The November meeting was marked by sad and often harrowing stories by patients and parents of patients with DMD. The BloombergBusiness article has a somewhat disconcerting statement: “Advocates working to get treatment on the market for DMD, which affects about 1 in every 3,500 to 6,000 boys born each year in the U.S., will focus their efforts on getting the FDA to allow patients and families to decide for themselves if the medicine is worth any potential risks.”

It’s a concept that completely undermines the reason for drug regulation and review. Families and patients often have the choice of declining any treatment, but there are legitimate safety reasons for determining drug approval, as well as efficacy reasons—why approve a drug if the science indicates it is ineffective and potentially dangerous?

“This is a relentlessly progressive disease, with no ebbs and flows,” said Debra Miller, founder and chief executive officer of CureDuchenne, to BloombergBusiness. “We know what happens with no drug. The boys all die.”

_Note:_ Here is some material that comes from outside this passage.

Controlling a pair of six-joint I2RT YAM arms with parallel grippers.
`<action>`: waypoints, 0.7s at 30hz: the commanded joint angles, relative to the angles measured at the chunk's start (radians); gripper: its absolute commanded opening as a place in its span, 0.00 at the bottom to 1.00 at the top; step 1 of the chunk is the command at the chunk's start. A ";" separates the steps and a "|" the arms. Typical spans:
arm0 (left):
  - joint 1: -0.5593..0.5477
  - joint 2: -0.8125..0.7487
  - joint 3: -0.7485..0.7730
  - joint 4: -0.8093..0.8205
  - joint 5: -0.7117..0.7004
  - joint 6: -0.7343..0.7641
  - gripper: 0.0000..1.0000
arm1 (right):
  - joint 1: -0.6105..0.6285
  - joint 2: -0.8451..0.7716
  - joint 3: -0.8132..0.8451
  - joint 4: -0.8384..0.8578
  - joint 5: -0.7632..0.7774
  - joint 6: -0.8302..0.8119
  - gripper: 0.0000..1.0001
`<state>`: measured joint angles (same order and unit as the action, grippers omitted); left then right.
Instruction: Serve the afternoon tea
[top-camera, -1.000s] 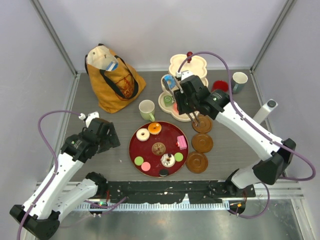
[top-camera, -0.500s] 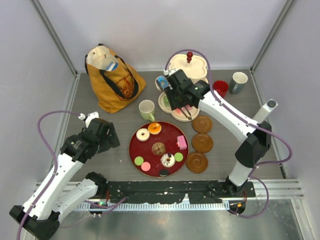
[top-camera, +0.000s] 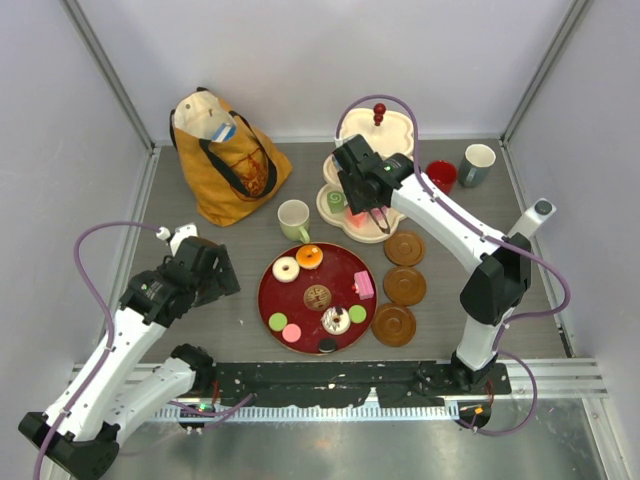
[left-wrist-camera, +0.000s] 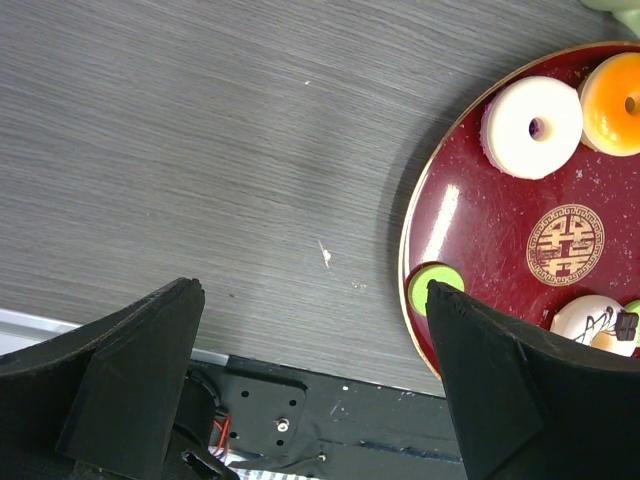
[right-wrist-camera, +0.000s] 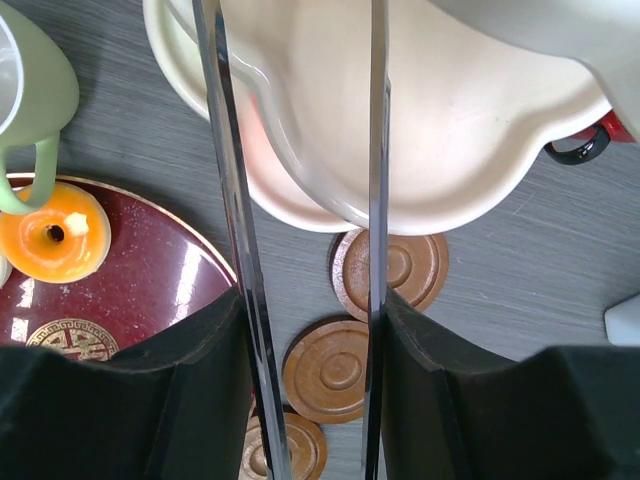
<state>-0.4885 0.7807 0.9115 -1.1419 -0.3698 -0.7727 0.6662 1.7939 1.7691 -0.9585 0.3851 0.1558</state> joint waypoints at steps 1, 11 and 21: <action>0.004 -0.009 -0.003 0.024 0.002 0.018 1.00 | -0.004 -0.005 0.036 0.006 0.040 0.004 0.51; 0.005 -0.005 -0.003 0.022 0.002 0.018 1.00 | -0.004 -0.036 0.039 0.006 0.014 0.001 0.64; 0.005 -0.003 -0.003 0.022 0.003 0.019 1.00 | -0.004 -0.079 0.021 0.024 -0.029 -0.007 0.65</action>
<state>-0.4885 0.7807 0.9115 -1.1419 -0.3695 -0.7723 0.6651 1.7931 1.7691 -0.9661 0.3733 0.1555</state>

Originally scheduled for review on Jan. 22, 2016 by the FDA, Sarepta Therapeutics’ eteplirsen for DMD was turned down today by the FDA as well. Eteplirsen takes a different mechanism to treating DMD and has shown positive results in a very small trial of 12 patients. It also has shown fewer side effects than Kyndrisa.

As reported by The Wall Street Journal, the technical journal Annals of Neurology published the results of a midstage trial of eteplirsen that indicated a “slower rate of disease progression after three years of use.”

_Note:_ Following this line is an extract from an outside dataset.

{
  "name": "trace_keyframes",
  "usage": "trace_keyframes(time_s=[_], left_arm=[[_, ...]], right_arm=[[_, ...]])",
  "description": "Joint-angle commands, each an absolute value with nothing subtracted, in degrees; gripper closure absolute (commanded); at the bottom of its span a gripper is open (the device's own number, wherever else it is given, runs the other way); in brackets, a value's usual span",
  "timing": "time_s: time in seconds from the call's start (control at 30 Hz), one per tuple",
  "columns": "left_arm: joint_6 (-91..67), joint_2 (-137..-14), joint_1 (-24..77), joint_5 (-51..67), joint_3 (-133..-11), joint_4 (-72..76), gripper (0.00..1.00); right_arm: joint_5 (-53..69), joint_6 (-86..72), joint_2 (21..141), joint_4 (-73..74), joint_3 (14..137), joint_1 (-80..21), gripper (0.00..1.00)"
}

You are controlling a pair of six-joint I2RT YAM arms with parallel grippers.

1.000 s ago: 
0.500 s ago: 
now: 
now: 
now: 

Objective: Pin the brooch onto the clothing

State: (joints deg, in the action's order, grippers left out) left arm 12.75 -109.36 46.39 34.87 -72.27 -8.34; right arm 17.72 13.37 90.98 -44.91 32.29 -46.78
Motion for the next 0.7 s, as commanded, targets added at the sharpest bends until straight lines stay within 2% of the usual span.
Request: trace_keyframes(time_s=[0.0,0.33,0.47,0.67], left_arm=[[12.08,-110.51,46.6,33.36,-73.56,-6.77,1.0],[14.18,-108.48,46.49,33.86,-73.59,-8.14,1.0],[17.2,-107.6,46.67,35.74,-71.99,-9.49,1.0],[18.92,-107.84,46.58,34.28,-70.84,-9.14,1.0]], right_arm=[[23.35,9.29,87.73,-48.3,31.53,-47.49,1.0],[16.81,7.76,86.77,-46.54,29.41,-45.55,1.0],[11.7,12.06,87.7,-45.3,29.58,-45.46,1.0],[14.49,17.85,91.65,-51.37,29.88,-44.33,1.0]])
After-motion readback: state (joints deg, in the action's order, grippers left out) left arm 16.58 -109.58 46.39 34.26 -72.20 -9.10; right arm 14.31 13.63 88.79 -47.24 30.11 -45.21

Although analysts generally feel that Sarepta’s drug had a better chance of being approved, the primary strike against it was the trial size. A trial with only 12 patients is very small. “It’s a different leap of faith you have to take with Sarepta,” Ira Loss, an analyst with Washington Analysis, told BloombergBusiness. “They do have patients who are still walking around after three years. The risk is you don’t have a lot of patients.”

BioMarin has taken a hit over the last year. Shares traded on July 20, 2015 for $149.13, plunged to $96.82 on Sept. 29, recovered to $117.04 on Oct. 30, then plunged again to $96.65 by Dec. 10. They shot up again to $106.07 on Dec. 29, but are currently trading for $82.23.

Sarepta is also suffering . Shares traded on Oct. 5, 2015 for $41.79, dropped to $42.98 on Oct. 23, rose to $38.67 on Dec. 30, and fell off a cliff recently, and is currently trading for $13.48.